- INSTRUCTIONS FOR THE TASK
Output only the lines below from the one containing "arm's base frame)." to the one containing "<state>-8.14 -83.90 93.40", exactly as written, both ends kept.
┄┄┄┄┄┄
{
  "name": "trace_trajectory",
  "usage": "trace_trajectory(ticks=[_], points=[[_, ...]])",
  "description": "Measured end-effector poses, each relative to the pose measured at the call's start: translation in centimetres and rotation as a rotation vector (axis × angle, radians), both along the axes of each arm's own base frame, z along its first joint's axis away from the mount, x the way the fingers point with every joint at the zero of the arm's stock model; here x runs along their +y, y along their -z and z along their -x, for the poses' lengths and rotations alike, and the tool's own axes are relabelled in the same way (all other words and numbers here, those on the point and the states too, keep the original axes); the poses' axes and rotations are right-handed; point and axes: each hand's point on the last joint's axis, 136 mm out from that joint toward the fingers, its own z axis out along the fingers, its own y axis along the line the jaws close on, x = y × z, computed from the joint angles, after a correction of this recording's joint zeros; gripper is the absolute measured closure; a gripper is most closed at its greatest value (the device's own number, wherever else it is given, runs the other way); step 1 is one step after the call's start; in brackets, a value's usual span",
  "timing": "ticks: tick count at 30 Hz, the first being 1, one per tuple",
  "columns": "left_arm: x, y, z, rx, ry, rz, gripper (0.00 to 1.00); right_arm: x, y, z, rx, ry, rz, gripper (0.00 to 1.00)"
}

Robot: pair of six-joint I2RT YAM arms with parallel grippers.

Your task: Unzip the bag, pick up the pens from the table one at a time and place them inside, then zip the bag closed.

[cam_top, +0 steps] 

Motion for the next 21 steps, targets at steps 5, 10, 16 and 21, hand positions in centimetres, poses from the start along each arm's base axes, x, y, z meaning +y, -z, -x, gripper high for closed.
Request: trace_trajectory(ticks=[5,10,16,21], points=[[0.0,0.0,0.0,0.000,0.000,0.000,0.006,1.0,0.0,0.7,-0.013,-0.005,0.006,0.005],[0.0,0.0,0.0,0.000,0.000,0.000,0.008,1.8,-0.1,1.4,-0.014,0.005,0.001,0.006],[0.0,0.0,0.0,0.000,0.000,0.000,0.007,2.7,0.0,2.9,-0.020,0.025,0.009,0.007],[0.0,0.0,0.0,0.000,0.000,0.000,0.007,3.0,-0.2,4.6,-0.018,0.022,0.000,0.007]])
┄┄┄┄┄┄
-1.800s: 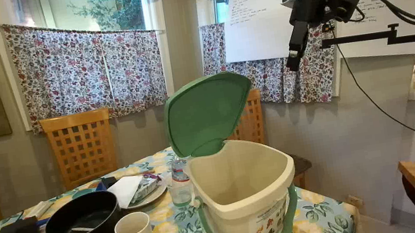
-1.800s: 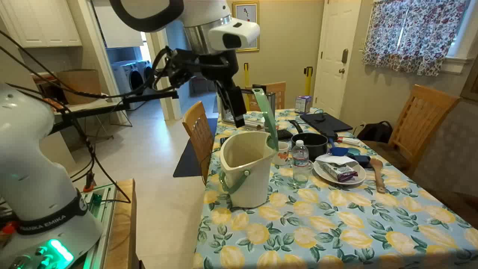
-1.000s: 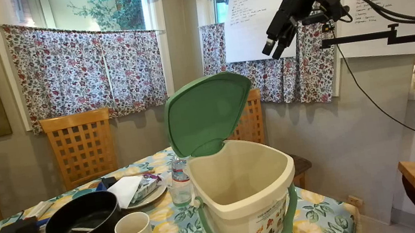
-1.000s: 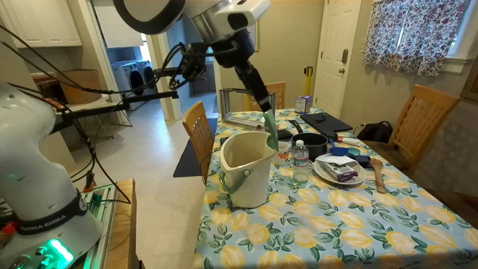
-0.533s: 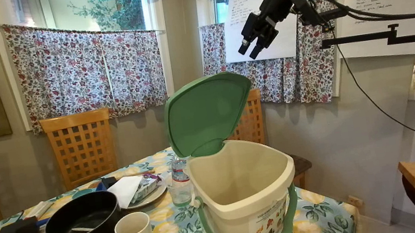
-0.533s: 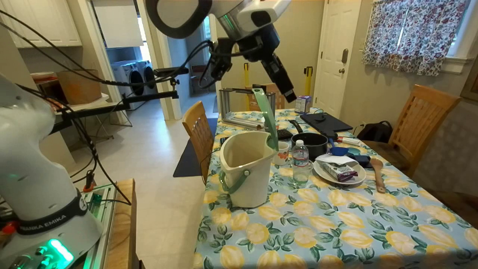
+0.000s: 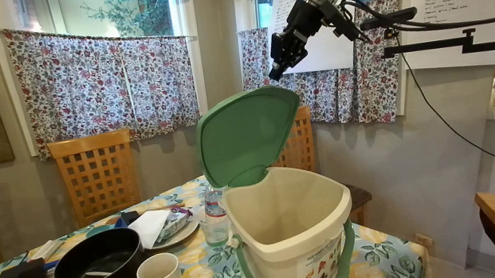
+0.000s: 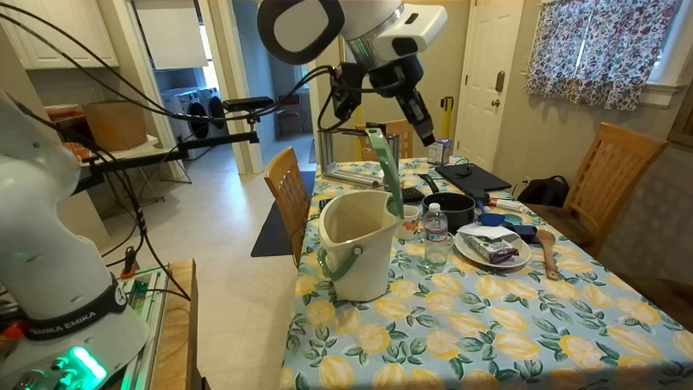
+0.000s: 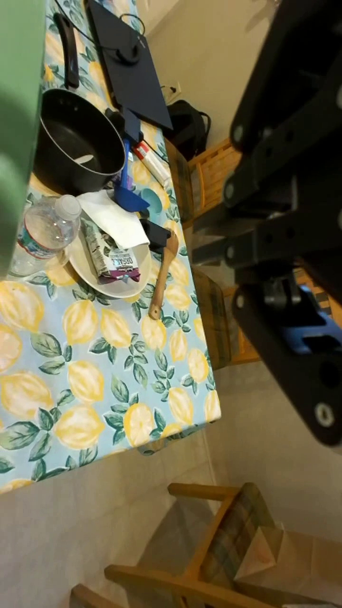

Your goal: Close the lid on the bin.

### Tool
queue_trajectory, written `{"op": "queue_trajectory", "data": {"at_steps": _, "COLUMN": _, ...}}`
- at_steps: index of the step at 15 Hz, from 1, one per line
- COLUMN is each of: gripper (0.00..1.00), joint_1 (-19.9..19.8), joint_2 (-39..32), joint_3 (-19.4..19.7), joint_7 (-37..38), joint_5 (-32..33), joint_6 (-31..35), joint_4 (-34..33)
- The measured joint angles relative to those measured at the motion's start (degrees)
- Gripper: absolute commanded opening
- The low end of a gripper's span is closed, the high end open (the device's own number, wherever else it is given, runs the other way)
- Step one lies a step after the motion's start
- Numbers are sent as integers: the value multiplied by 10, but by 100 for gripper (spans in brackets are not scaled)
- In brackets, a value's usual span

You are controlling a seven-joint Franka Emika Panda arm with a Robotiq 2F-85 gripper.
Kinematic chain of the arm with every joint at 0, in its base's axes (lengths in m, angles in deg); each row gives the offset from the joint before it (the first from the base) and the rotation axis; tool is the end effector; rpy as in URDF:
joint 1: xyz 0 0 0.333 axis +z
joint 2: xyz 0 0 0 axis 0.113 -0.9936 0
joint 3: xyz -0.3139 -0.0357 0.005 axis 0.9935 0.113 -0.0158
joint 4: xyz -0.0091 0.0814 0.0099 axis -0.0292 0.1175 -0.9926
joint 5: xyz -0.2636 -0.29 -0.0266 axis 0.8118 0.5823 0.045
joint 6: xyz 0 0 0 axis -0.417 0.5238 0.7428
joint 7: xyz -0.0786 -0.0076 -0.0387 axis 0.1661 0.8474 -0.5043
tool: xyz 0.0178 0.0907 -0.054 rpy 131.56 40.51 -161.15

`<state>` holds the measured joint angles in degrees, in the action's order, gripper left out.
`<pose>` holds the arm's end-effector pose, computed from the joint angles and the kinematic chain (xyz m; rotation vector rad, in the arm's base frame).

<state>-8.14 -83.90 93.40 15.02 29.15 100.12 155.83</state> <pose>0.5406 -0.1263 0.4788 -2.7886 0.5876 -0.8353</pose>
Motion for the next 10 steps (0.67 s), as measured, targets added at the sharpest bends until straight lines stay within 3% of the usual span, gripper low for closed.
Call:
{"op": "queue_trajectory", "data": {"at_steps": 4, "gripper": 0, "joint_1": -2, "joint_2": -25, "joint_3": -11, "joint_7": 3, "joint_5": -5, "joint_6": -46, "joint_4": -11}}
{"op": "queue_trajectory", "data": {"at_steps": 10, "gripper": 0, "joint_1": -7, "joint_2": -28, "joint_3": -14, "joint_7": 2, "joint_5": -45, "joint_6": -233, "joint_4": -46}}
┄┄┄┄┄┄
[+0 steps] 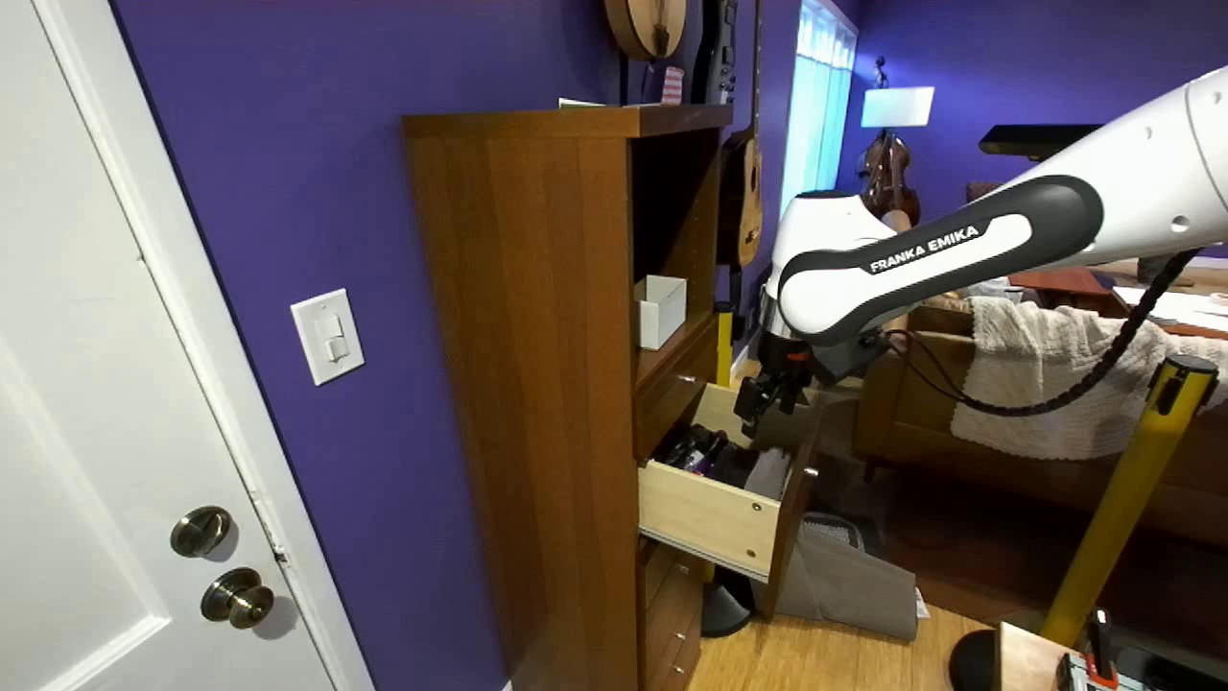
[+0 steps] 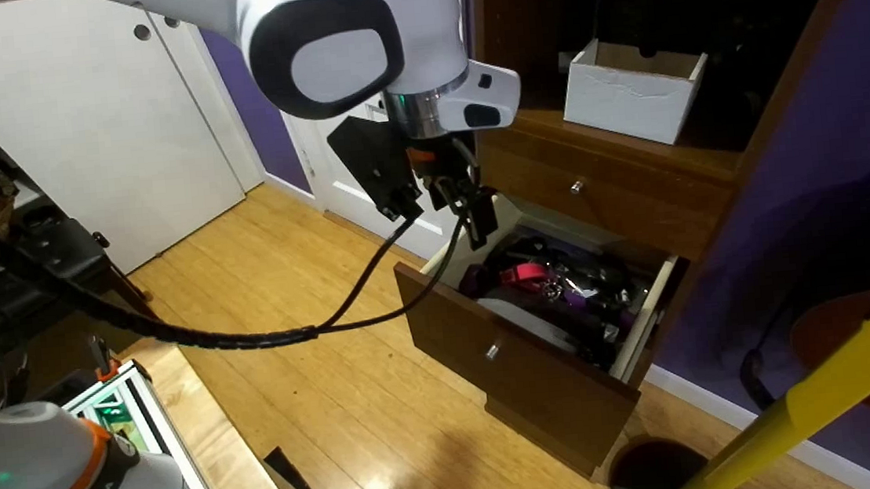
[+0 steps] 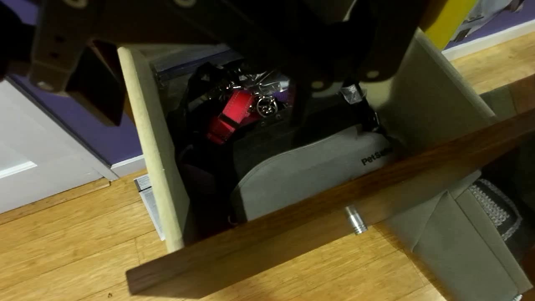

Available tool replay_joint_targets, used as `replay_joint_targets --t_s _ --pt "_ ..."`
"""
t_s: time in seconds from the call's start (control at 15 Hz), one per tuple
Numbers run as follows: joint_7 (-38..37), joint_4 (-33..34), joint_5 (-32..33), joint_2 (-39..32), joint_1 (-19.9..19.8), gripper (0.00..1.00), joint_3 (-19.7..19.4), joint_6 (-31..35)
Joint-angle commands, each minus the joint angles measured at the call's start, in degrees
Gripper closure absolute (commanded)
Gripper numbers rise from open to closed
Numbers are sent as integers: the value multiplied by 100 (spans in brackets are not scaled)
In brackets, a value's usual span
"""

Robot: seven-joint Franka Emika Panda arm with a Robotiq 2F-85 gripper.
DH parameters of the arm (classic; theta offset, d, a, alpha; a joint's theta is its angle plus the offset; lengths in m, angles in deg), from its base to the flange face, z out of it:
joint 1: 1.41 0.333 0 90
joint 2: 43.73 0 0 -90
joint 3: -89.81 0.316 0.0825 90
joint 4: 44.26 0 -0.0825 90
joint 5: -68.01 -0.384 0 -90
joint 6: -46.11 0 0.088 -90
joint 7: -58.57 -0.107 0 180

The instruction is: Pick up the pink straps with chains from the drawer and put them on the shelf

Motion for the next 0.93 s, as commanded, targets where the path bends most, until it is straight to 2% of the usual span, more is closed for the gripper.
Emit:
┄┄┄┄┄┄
- SOLUTION FOR THIS TASK
`<pose>` holds the arm's end-effector pose, computed from the joint angles and the kinematic chain (xyz m; rotation vector rad, in the arm's base frame).

<state>-8.14 -83.90 93.40 15.02 29.15 100.12 155.83</state> <pose>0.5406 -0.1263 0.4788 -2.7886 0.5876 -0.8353</pose>

The required output has been supplied.